Copy out the entire listing word for word.
*** Opening of Information supplied ***
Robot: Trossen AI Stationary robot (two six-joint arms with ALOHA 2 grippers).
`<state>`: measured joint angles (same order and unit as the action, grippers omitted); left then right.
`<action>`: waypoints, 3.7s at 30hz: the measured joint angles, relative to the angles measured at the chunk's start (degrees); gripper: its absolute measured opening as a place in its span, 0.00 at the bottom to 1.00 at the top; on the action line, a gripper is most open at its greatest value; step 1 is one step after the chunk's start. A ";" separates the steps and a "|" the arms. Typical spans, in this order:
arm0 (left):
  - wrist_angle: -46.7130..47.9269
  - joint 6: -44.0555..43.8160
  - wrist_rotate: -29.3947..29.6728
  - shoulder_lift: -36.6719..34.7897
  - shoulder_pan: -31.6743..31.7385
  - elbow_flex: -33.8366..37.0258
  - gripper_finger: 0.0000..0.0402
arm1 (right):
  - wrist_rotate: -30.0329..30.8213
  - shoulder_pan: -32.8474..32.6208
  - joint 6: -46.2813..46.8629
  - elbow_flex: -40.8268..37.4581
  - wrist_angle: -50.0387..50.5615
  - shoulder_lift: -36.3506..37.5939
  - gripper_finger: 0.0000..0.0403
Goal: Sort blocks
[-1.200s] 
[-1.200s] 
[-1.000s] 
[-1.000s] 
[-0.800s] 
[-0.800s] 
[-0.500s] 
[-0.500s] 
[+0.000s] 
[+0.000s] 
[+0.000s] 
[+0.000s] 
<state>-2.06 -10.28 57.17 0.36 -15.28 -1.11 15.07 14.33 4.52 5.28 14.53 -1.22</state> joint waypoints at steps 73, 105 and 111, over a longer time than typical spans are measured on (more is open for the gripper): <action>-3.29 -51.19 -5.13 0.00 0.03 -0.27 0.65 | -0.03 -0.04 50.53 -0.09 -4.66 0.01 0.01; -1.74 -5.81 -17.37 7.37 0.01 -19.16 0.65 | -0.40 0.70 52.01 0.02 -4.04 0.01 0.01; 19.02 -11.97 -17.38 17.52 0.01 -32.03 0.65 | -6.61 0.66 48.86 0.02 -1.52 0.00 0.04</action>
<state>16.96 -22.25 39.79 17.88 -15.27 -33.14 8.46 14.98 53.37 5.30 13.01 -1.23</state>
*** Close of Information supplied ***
Answer area
Robot: Trossen AI Stationary robot (two six-joint arms with ALOHA 2 grippers).
`<state>`: measured joint angles (same order and unit as the action, grippers omitted); left then right.
`<action>`: waypoints, 3.7s at 30hz: the measured joint angles, relative to the angles measured at the chunk's start (degrees); gripper: its absolute measured opening as a place in its span, 0.00 at the bottom to 1.00 at the top; on the action line, a gripper is most open at its greatest value; step 1 is one step after the chunk's start. A ";" separates the steps and a "|" the arms. Typical spans, in this order:
arm0 (left):
  - wrist_angle: -46.7130..47.9269
  - joint 6: -44.0555..43.8160
  - wrist_rotate: -29.3947..29.6728
  - shoulder_lift: -36.6719..34.7897
  - shoulder_pan: -31.6743..31.7385
  - elbow_flex: -33.8366..37.0258
  - gripper_finger: 0.0000..0.0402
arm1 (right):
  - wrist_rotate: -30.0329..30.8213
  - shoulder_pan: -32.8474..32.6208
  - joint 6: -46.2813..46.8629
  - elbow_flex: -40.8268..37.4581
  - wrist_angle: -50.0387..50.5615
  - shoulder_lift: -36.3506..37.5939
  - gripper_finger: 0.0000..0.0403
Goal: Sort blocks
[-1.200s] 
[-1.200s] 
[-1.000s] 
[-1.000s] 
[-0.800s] 
[-0.800s] 
[-0.500s] 
[-0.500s] 
[+0.000s] 
[+0.000s] 
[+0.000s] 
[+0.000s] 
<state>-2.06 -10.28 57.17 0.36 -15.28 -1.11 15.07 14.33 4.52 5.28 14.53 -1.22</state> joint waypoints at steps 73, 105 and 111, over a longer time than typical spans are measured on (more is open for the gripper): <action>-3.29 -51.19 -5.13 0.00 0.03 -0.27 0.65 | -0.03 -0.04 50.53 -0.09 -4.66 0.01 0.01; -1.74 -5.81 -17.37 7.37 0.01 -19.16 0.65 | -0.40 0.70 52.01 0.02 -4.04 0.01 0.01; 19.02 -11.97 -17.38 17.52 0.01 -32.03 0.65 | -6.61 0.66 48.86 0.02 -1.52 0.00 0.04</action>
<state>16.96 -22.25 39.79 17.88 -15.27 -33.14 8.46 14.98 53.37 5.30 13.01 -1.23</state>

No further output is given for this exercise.